WHAT NEEDS TO BE DONE:
Taking the first line of the listing as the start and the line containing "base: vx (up" as the end, reproduce everything in between exactly, both ends included.

MATERIAL PROVIDED:

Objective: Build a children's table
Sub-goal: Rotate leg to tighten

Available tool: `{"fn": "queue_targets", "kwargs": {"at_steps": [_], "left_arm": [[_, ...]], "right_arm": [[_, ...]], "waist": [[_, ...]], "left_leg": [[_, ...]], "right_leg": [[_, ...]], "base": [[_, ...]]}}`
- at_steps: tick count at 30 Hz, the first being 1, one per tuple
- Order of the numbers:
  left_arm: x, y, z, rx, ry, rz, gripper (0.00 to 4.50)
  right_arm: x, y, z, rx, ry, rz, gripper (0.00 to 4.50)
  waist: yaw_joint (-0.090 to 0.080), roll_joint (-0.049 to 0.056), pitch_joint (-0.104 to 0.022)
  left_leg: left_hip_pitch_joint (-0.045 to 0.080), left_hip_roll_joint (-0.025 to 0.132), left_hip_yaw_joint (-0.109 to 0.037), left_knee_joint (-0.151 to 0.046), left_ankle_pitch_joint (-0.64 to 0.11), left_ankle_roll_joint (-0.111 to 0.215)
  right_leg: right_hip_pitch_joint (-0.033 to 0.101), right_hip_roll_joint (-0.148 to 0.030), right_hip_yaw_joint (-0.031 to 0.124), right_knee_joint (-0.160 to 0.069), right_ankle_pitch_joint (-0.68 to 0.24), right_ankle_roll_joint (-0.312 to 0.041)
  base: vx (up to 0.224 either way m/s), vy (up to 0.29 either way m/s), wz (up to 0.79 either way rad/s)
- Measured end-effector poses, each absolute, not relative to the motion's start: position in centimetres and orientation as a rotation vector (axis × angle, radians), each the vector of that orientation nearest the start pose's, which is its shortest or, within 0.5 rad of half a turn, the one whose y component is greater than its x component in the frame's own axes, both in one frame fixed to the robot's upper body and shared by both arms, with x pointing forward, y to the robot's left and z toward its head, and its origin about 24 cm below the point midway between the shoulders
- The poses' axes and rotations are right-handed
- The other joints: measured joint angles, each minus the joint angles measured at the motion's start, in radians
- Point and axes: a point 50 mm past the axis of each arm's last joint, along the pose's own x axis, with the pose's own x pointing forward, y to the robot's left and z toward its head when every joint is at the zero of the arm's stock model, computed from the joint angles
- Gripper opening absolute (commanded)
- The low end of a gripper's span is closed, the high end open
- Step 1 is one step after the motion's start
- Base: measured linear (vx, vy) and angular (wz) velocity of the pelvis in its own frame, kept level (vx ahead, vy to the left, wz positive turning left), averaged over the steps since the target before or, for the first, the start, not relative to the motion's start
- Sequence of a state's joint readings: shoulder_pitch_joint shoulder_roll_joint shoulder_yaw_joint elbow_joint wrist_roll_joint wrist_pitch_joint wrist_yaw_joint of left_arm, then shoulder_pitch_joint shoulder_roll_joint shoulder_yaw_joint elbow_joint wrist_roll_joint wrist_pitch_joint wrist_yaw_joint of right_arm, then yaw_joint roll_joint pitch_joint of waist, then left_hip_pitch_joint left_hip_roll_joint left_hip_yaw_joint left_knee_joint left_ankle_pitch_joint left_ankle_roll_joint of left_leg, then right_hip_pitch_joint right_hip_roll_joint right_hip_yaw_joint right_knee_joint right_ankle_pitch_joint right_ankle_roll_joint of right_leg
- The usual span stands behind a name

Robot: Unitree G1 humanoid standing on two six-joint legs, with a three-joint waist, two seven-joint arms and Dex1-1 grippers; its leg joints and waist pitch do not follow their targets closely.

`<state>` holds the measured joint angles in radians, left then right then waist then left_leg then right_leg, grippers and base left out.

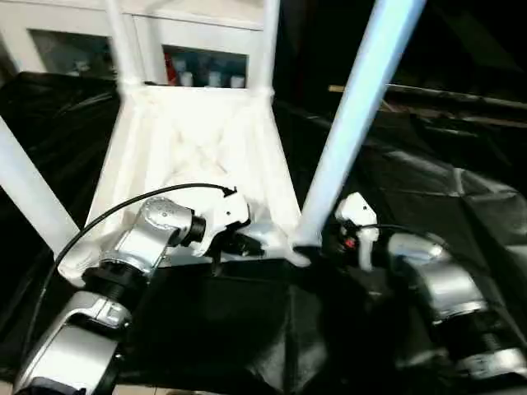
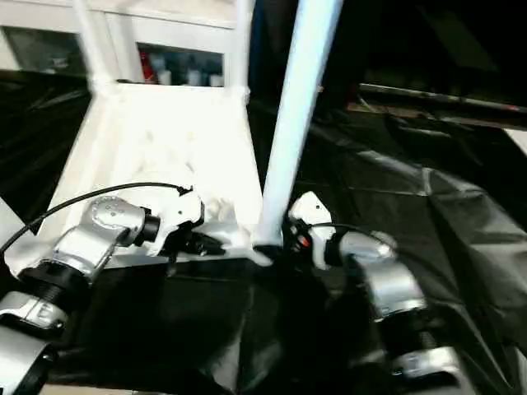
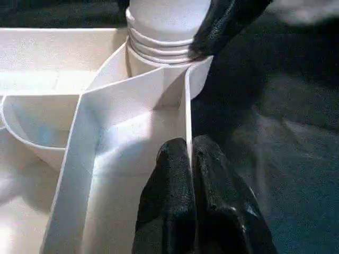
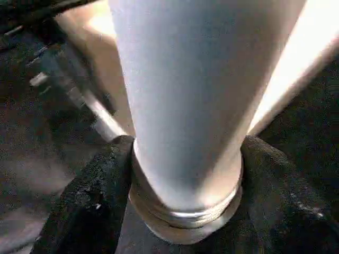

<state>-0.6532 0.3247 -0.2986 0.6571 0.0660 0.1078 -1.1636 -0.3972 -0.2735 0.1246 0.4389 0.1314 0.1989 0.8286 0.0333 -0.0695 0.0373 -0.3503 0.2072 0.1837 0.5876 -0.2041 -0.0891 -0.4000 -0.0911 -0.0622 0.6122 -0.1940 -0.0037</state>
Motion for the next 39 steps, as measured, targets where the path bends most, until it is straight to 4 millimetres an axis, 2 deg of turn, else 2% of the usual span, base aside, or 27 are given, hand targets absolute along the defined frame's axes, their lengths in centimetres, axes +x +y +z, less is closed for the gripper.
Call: {"fn": "queue_targets", "kwargs": {"at_steps": [4, 6, 9, 13, 14, 15, 17, 19, 23, 30, 34, 39], "left_arm": [[33.7, 9.9, 4.9, 0.426, 0.442, -1.147, 0.00], [33.8, 8.6, 4.8, 0.404, 0.427, -1.094, 0.00], [33.8, 7.5, 4.6, 0.374, 0.424, -1.062, 0.00], [33.8, 7.4, 4.6, 0.372, 0.422, -1.060, 0.00], [33.8, 7.4, 4.6, 0.372, 0.422, -1.060, 0.00], [33.8, 7.4, 4.6, 0.373, 0.421, -1.060, 0.00], [33.8, 7.5, 4.7, 0.377, 0.417, -1.069, 0.00], [33.7, 7.7, 4.7, 0.380, 0.416, -1.081, 0.00], [33.5, 8.1, 4.8, 0.383, 0.415, -1.109, 0.00], [33.0, 10.9, 5.3, 0.374, 0.433, -1.245, 0.00], [32.4, 12.2, 5.5, 0.368, 0.454, -1.325, 0.00], [32.2, 13.3, 5.7, 0.364, 0.476, -1.364, 0.00]], "right_arm": [[32.0, -12.5, 2.7, -0.008, 0.324, 0.603, 2.70], [32.6, -12.0, 2.7, 0.024, 0.328, 0.486, 2.69], [33.0, -11.5, 2.7, 0.035, 0.327, 0.404, 2.69], [33.1, -11.4, 2.7, 0.004, 0.307, 0.397, 2.69], [33.1, -11.4, 2.7, 0.004, 0.304, 0.399, 3.25], [33.1, -11.4, 2.7, 0.003, 0.301, 0.402, 3.39], [33.0, -11.7, 2.7, -0.038, 0.306, 0.447, 3.41], [33.0, -11.9, 2.7, -0.066, 0.311, 0.487, 3.72], [32.9, -12.1, 2.9, -0.094, 0.311, 0.561, 3.72], [32.0, -14.1, 4.2, -0.160, 0.322, 0.865, 3.72], [31.4, -14.0, 4.9, -0.171, 0.319, 1.023, 3.72], [31.0, -14.0, 5.0, -0.184, 0.342, 1.112, 3.72]], "waist": [[-0.008, 0.000, 0.000], [-0.007, 0.000, 0.000], [-0.004, 0.000, -0.002], [-0.005, 0.001, -0.003], [-0.005, 0.001, -0.003], [-0.005, 0.001, -0.003], [-0.004, 0.001, -0.003], [-0.005, 0.001, -0.003], [-0.003, 0.001, -0.002], [0.000, 0.002, 0.000], [0.003, 0.001, 0.001], [0.003, -0.002, 0.003]], "left_leg": [[0.002, 0.000, 0.000, -0.001, 0.001, -0.001], [0.002, 0.000, -0.001, -0.001, 0.001, -0.002], [0.001, 0.000, -0.001, -0.001, 0.001, -0.002], [0.001, 0.000, -0.001, -0.001, 0.001, -0.001], [0.001, 0.000, -0.001, -0.002, 0.001, -0.001], [0.001, 0.000, -0.001, -0.002, 0.001, -0.001], [0.001, 0.000, -0.001, -0.002, 0.001, -0.001], [0.001, 0.000, -0.001, -0.003, 0.001, -0.001], [0.001, 0.000, -0.001, -0.005, 0.001, -0.001], [-0.001, 0.000, -0.001, -0.005, 0.001, -0.001], [-0.001, 0.001, -0.001, -0.003, 0.001, -0.001], [-0.002, 0.000, -0.001, -0.002, 0.000, 0.000]], "right_leg": [[0.000, 0.000, 0.000, 0.000, -0.003, 0.005], [0.000, 0.000, 0.000, 0.000, -0.003, 0.005], [0.000, 0.000, 0.000, -0.001, -0.002, 0.005], [0.001, 0.000, 0.000, -0.001, 0.000, 0.002], [0.001, 0.000, 0.000, -0.001, 0.000, 0.002], [0.000, 0.000, 0.000, -0.001, 0.000, 0.002], [0.000, 0.000, 0.000, -0.001, 0.000, 0.002], [0.000, 0.000, -0.001, -0.001, 0.000, 0.002], [-0.001, 0.000, -0.001, -0.001, 0.000, 0.002], [-0.003, 0.000, -0.002, -0.001, 0.000, 0.002], [-0.004, 0.000, -0.002, -0.001, -0.001, 0.001], [-0.004, 0.000, -0.001, -0.002, -0.001, 0.001]], "base": [[0.000, 0.000, 0.00], [0.000, 0.000, 0.00], [0.000, 0.000, 0.00], [0.000, 0.000, 0.00], [0.000, 0.000, 0.00], [0.000, 0.000, 0.00], [0.000, 0.000, 0.00], [0.000, 0.000, 0.00], [0.000, 0.000, 0.00], [0.000, 0.000, 0.00], [0.000, 0.000, 0.00], [0.000, 0.000, 0.00]]}}
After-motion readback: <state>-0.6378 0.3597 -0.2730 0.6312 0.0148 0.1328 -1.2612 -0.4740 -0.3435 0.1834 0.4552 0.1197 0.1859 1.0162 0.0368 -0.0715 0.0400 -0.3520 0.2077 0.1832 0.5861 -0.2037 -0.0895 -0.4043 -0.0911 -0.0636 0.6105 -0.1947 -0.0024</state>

SOLUTION FOR THIS EXERCISE:
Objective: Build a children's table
Sub-goal: Rotate leg to tighten

Available tool: `{"fn": "queue_targets", "kwargs": {"at_steps": [_], "left_arm": [[_, ...]], "right_arm": [[_, ...]], "waist": [[_, ...]], "left_leg": [[_, ...]], "right_leg": [[_, ...]], "base": [[_, ...]]}}`
- at_steps: tick count at 30 Hz, the first being 1, one per tuple
- Order of the numbers:
  left_arm: x, y, z, rx, ry, rz, gripper (0.00 to 4.50)
  right_arm: x, y, z, rx, ry, rz, gripper (0.00 to 4.50)
  waist: yaw_joint (-0.090 to 0.080), roll_joint (-0.049 to 0.056), pitch_joint (-0.104 to 0.022)
  left_leg: left_hip_pitch_joint (-0.045 to 0.080), left_hip_roll_joint (-0.025 to 0.132), left_hip_yaw_joint (-0.109 to 0.037), left_knee_joint (-0.151 to 0.046), left_ankle_pitch_joint (-0.64 to 0.11), left_ankle_roll_joint (-0.111 to 0.215)
  right_leg: right_hip_pitch_joint (-0.033 to 0.101), right_hip_roll_joint (-0.148 to 0.030), right_hip_yaw_joint (-0.031 to 0.124), right_knee_joint (-0.160 to 0.069), right_ankle_pitch_joint (-0.68 to 0.24), right_ankle_roll_joint (-0.312 to 0.041)
  base: vx (up to 0.224 either way m/s), vy (up to 0.29 either way m/s), wz (up to 0.79 either way rad/s)

No further work remains on the exercise.